Romark will initiate two clinical trials of its investigational new drug candidate NT-300 (nitazoxanide extended-release tablets) for prevention of COVID-19 and other viral respiratory illnesses in high-risk populations, including elderly residents of long-term care facilities and healthcare workers.

In cell cultures, the active ingredient in NT-300, nitazoxanide, inhibits replication of a broad range of respiratory viruses, including the SARS-CoV-2 virus that causes COVID-19. Nitazoxanide has also been shown to inhibit replication of SARS, MERS and other coronaviruses as well as influenza viruses, rhinoviruses, parainfluenza viruses, RSV and other respiratory viruses in cell culture studies. The broad-spectrum antiviral activity of nitazoxanide is attributed to its interference with human cellular pathways that the virus exploits to replicate, rather than to a virus-targeted mechanism.
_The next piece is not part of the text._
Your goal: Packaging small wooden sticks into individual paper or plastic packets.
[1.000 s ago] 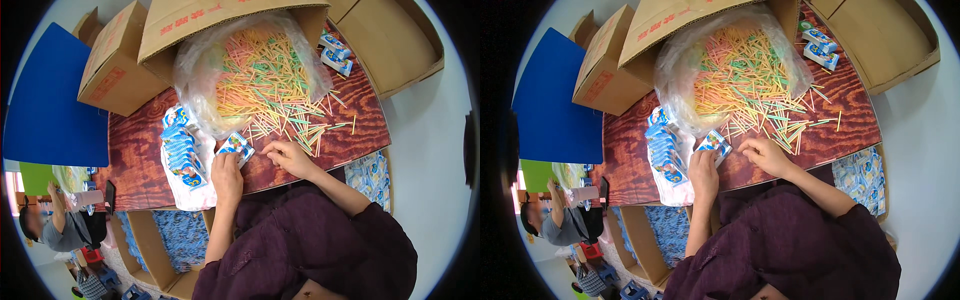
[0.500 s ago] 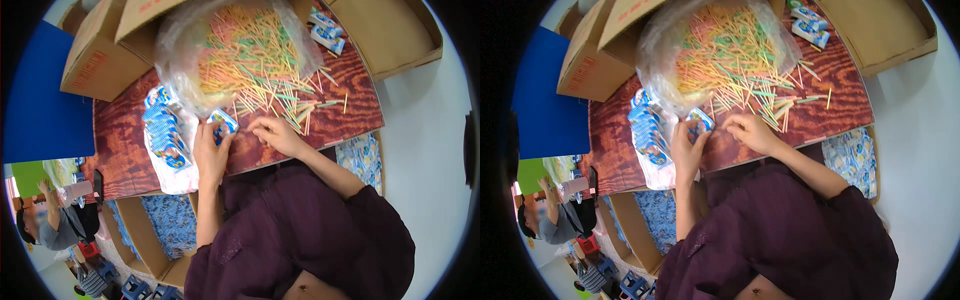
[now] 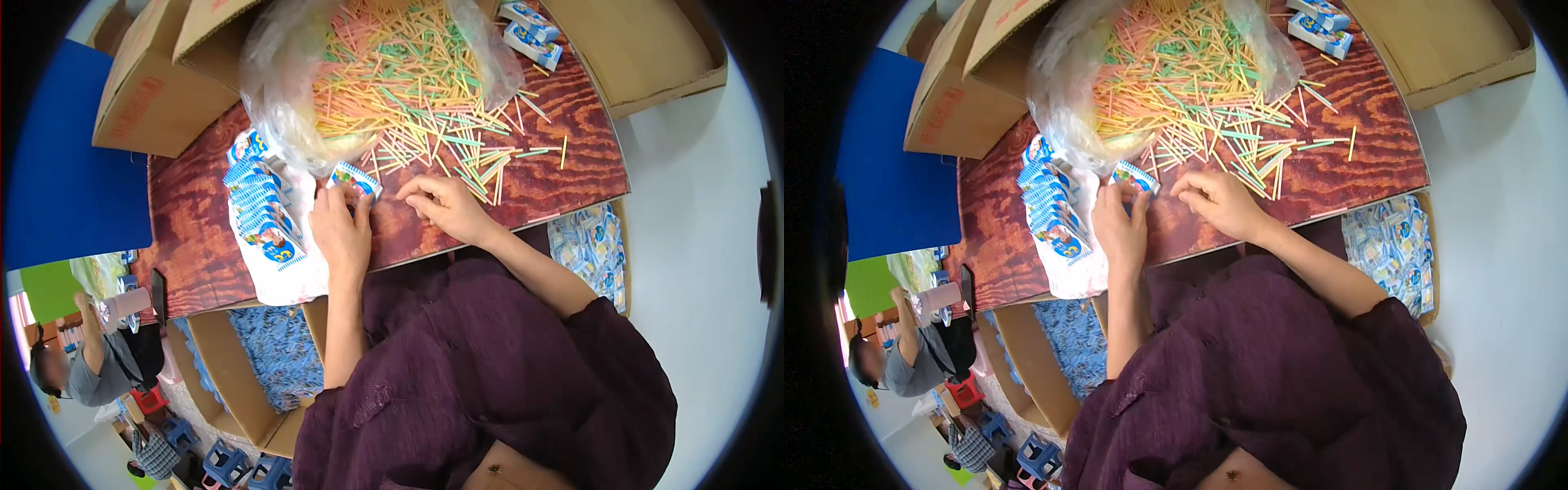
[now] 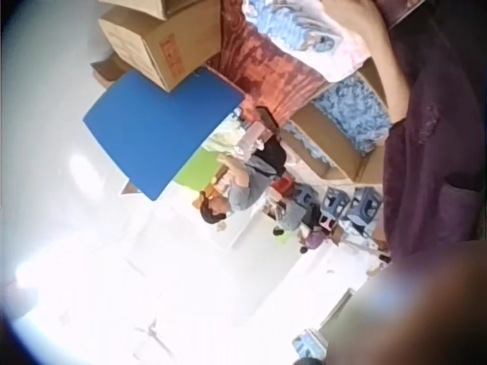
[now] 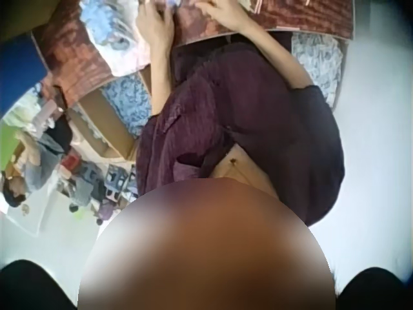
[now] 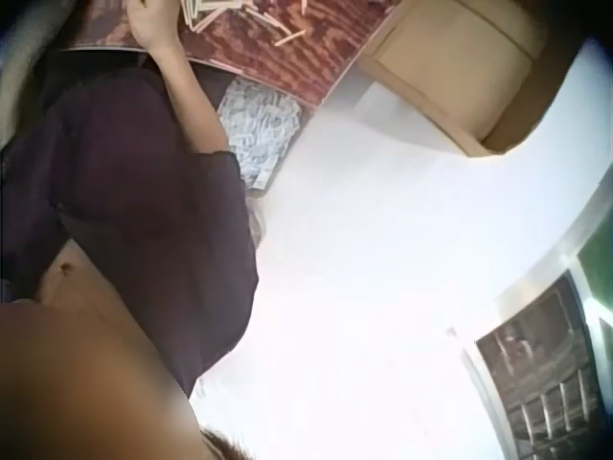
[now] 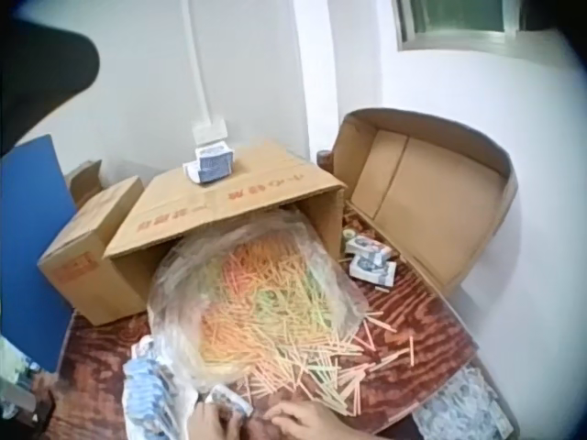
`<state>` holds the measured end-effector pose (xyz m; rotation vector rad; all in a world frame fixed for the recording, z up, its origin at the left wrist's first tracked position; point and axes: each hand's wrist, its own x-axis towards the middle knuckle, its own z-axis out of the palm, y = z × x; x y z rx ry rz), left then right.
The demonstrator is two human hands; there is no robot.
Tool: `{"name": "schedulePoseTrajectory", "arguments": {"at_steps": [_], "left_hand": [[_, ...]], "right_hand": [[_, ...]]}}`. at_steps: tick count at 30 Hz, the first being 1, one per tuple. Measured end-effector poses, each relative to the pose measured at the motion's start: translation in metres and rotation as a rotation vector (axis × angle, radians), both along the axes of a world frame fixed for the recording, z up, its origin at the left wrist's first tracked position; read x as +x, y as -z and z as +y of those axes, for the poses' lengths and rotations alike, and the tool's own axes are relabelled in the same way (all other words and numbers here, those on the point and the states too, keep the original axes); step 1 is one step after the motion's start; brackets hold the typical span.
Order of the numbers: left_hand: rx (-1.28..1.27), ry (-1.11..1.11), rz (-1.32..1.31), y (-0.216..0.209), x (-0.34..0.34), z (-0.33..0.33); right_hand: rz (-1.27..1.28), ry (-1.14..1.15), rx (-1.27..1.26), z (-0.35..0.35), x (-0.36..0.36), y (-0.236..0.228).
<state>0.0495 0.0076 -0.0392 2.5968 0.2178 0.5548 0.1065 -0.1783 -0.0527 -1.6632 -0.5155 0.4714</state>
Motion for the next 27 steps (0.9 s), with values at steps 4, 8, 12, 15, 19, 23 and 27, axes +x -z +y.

The first trial is designed to enroll 800 elderly residents of long-term care facilities following reports of the first case of COVID-19 at the sites. The second will enroll 800 healthcare workers who are at risk of exposure to the SARS-CoV-2 coronavirus. In both studies, participants will receive either NT-300 or placebo for six weeks, and the primary endpoint is the rate of COVID-19 illness for NT-300 versus placebo.

In addition to these prevention studies, Romark plans to conduct a third clinical trial of NT-300 for the early treatment of COVID-19 and other viral respiratory illnesses.

Romark has been studying the potential of NT-300 in emerging and drug-resistant viruses for nearly a decade, and its development program has been supported by the U.S. Department of Health and Human Services.